*Exercise aim*
Report how many lines of the material contain the string "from". Add nothing beyond the number.

[Data shown — start]

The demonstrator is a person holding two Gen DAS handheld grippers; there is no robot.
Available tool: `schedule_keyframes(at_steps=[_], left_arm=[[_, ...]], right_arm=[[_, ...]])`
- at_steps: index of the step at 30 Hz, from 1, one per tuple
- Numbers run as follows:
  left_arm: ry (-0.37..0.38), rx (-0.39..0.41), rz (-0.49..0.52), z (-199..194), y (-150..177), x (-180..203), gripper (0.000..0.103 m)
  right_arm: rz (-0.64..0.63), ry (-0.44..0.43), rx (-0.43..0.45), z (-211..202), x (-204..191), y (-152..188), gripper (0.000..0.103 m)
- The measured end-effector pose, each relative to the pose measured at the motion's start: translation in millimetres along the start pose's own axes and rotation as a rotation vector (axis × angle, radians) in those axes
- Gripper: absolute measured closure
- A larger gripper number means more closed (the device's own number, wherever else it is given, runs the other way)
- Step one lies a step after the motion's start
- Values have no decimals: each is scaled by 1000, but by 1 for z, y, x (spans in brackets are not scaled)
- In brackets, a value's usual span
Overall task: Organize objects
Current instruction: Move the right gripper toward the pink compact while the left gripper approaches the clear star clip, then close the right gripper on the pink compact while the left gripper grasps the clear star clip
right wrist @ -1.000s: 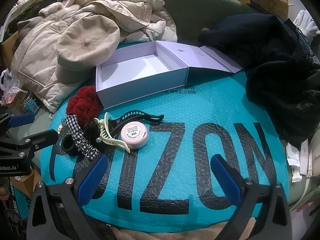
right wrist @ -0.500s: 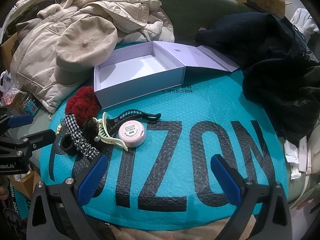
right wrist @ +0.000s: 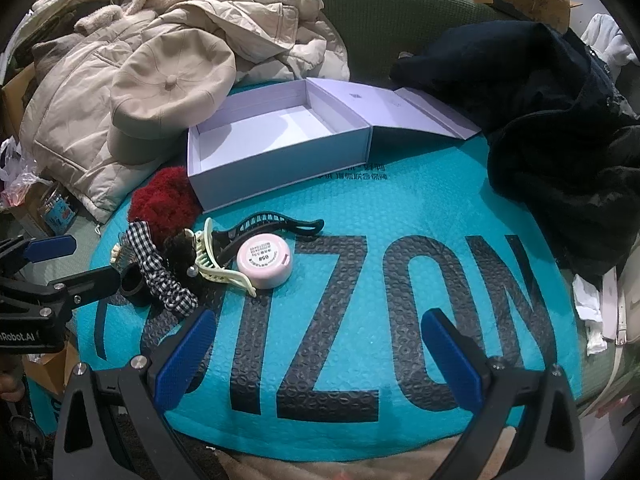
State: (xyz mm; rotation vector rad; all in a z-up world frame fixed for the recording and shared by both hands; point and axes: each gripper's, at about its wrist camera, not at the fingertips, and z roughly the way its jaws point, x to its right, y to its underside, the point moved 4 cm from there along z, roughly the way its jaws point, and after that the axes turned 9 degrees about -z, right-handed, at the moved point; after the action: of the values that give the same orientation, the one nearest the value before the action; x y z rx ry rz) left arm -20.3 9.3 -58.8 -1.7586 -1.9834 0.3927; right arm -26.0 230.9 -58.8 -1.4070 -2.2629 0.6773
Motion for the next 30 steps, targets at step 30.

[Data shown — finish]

*Exercise answer*
2